_What you need to do_: Begin at the first line of the data and copy each line through the one containing "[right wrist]", that line included, with no pictures.

_Collected data_:
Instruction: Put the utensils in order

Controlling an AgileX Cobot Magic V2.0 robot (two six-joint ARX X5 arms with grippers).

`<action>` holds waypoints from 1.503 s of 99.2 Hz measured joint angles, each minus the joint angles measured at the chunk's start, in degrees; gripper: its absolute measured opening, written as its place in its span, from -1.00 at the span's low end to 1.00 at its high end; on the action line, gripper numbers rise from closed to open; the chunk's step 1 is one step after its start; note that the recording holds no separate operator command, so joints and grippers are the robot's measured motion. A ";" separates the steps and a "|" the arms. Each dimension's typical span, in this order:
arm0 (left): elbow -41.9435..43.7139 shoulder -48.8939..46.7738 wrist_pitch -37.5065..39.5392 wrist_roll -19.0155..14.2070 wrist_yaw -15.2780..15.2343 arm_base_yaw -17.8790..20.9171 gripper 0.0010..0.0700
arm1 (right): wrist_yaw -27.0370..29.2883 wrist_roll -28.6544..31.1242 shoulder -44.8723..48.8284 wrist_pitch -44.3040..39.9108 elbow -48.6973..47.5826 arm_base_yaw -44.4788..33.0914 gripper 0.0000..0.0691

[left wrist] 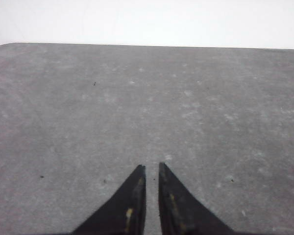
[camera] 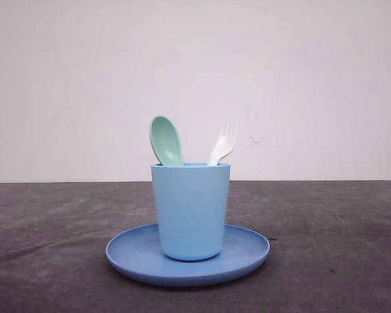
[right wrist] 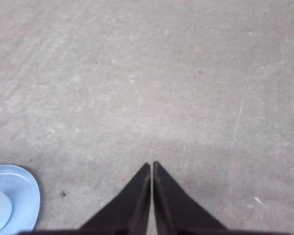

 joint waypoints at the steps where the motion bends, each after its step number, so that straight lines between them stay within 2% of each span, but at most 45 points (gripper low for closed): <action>1: 0.00 0.00 0.00 0.00 0.00 0.00 -0.96 | 0.00 0.00 0.00 0.00 0.00 0.00 -0.98; 38: 0.00 0.00 0.00 0.00 0.00 0.02 -0.96 | 0.79 -0.15 -0.13 -0.02 0.00 -0.07 -0.98; 53: 0.00 0.00 0.00 0.00 -0.02 0.02 -0.96 | 3.58 -1.14 -5.46 -0.13 -1.22 -2.97 -0.98; 80: 0.00 0.00 0.00 0.00 0.00 0.00 -0.96 | 2.97 -2.12 -20.70 4.85 -16.26 -7.89 -0.98; 104: 0.00 0.00 0.00 0.00 0.00 0.00 -0.96 | 1.46 -2.14 -34.21 16.48 -34.99 -8.72 -0.98; 116: 0.00 0.00 0.00 0.00 -0.02 0.02 -0.96 | 1.09 -2.12 -38.97 18.93 -41.53 -8.70 -0.98; 134: 0.00 0.00 0.00 0.00 -0.02 0.00 -0.96 | 0.85 -2.08 -41.48 24.63 -44.94 -8.63 -0.98; 149: 0.00 0.00 0.00 0.00 0.00 0.00 -0.96 | 0.90 -2.08 -41.42 24.87 -45.22 -8.55 -0.98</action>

_Exercise response_:
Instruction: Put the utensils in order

Controlling an AgileX Cobot Magic V2.0 robot (two six-joint ARX X5 arms with grippers).

`<action>` holds waypoints from 1.503 s of 99.2 Hz measured joint angles, each minus the joint angles measured at the chunk's start, in degrees; gripper: its absolute measured opening, written as its place in its span, from -1.00 at the span's low end to 1.00 at its high end; on the action line, gripper numbers rise from closed to open; the chunk's step 1 is one step after its start; note that the recording holds no separate operator command, so joints and grippers are the robot's measured motion. A ";" separates the steps and a "|" the arms. Each dimension's typical span, in this order:
arm0 (left): elbow -41.9435..43.7139 shoulder -48.8939..46.7738 wrist_pitch -37.5065..39.5392 wrist_roll -19.0155..14.2070 wrist_yaw -15.2780..15.2343 arm_base_yaw -17.8790..20.9171 gripper 0.0010..0.0700
arm1 (right): wrist_yaw -27.0370..29.2883 wrist_roll -28.6544..31.1242 shoulder -44.8723..48.8284 wrist_pitch -44.3040..39.9108 elbow -48.6973..47.5826 arm_base_yaw -44.4788..33.0914 gripper 0.0000..0.0691

[left wrist] 
[camera] 
[right wrist] 

The exercise calls for nothing more than this answer.